# TASK DETAILS:
Within these entries, which lines include the string "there"? Copy each one.

# DATA FOR REVIEW:
-------

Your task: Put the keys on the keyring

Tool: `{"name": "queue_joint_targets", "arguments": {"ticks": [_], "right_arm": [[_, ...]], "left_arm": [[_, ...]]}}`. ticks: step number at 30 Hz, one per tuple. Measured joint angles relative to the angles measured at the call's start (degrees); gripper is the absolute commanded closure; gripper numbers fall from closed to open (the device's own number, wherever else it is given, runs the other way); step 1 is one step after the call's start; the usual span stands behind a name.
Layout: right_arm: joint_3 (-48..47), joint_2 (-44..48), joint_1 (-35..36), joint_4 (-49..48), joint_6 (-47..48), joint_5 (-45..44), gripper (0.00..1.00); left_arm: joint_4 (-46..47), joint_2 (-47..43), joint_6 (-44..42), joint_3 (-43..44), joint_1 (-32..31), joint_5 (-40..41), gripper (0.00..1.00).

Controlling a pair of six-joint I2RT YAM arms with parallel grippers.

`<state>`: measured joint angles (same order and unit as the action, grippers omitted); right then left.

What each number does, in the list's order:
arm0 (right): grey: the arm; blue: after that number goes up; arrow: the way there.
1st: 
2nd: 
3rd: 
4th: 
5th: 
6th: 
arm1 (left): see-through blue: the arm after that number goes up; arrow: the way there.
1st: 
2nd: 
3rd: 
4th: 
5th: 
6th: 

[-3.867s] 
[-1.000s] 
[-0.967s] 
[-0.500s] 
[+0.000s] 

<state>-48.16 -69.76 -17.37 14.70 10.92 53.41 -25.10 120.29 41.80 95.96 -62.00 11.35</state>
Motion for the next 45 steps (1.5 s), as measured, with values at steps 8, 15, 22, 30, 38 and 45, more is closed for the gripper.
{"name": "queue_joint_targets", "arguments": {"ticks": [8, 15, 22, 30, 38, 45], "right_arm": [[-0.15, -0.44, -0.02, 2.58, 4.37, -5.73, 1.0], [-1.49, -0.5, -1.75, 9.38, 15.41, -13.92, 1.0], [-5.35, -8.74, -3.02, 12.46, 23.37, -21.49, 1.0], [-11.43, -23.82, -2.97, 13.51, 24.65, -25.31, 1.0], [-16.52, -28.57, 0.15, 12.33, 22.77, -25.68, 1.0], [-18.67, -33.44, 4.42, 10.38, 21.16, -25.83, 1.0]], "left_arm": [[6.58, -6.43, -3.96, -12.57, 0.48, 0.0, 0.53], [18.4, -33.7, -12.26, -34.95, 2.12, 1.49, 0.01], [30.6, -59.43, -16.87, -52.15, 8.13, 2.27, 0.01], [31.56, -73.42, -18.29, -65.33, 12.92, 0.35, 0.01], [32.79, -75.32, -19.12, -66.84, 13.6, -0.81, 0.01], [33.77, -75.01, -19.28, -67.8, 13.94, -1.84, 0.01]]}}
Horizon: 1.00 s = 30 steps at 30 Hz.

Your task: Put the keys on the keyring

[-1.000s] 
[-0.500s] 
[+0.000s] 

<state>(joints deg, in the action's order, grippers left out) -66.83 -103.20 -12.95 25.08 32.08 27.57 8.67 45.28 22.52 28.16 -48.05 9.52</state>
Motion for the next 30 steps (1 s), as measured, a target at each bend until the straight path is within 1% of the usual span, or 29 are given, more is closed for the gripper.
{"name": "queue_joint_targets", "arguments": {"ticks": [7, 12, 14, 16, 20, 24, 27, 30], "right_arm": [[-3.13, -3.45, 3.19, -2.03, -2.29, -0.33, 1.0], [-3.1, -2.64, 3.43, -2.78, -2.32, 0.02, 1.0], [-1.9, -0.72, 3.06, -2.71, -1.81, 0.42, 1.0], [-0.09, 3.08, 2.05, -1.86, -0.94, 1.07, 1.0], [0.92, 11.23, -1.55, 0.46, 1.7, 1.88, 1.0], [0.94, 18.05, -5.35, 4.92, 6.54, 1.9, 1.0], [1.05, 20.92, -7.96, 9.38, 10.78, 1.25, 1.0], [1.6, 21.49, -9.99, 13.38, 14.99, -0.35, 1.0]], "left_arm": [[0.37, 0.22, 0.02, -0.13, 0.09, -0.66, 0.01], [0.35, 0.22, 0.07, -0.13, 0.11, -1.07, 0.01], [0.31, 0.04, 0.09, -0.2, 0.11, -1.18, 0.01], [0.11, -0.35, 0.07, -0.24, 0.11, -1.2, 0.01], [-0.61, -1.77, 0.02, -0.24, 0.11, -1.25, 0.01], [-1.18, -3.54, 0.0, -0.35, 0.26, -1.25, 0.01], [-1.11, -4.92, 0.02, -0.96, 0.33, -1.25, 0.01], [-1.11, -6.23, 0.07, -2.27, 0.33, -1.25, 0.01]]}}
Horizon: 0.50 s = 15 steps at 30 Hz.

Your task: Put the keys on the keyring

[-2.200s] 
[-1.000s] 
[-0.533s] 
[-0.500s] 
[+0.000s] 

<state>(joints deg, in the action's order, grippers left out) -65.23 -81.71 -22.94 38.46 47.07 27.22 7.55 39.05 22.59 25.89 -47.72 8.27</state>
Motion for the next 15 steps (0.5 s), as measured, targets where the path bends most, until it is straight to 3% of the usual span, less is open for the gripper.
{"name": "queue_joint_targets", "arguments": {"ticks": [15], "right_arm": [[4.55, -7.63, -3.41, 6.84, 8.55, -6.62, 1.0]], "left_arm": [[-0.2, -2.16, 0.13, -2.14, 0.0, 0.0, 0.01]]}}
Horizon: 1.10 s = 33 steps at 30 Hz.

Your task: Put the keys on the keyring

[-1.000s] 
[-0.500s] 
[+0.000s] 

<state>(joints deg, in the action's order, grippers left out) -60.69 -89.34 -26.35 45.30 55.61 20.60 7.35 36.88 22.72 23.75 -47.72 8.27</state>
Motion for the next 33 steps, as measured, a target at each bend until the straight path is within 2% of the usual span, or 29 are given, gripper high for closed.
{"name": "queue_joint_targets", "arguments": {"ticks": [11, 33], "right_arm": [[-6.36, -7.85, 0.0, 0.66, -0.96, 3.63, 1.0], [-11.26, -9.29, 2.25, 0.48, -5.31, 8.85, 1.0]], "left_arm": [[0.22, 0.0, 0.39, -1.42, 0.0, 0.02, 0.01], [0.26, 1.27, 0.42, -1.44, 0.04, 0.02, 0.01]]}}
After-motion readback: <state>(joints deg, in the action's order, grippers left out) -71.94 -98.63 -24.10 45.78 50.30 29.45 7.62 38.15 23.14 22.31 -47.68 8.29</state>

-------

# ANSWER AREA:
arm0 (right): grey: the arm; blue: after that number goes up; arrow: the way there.
arm1 (left): see-through blue: the arm after that number goes up; arrow: the way there.

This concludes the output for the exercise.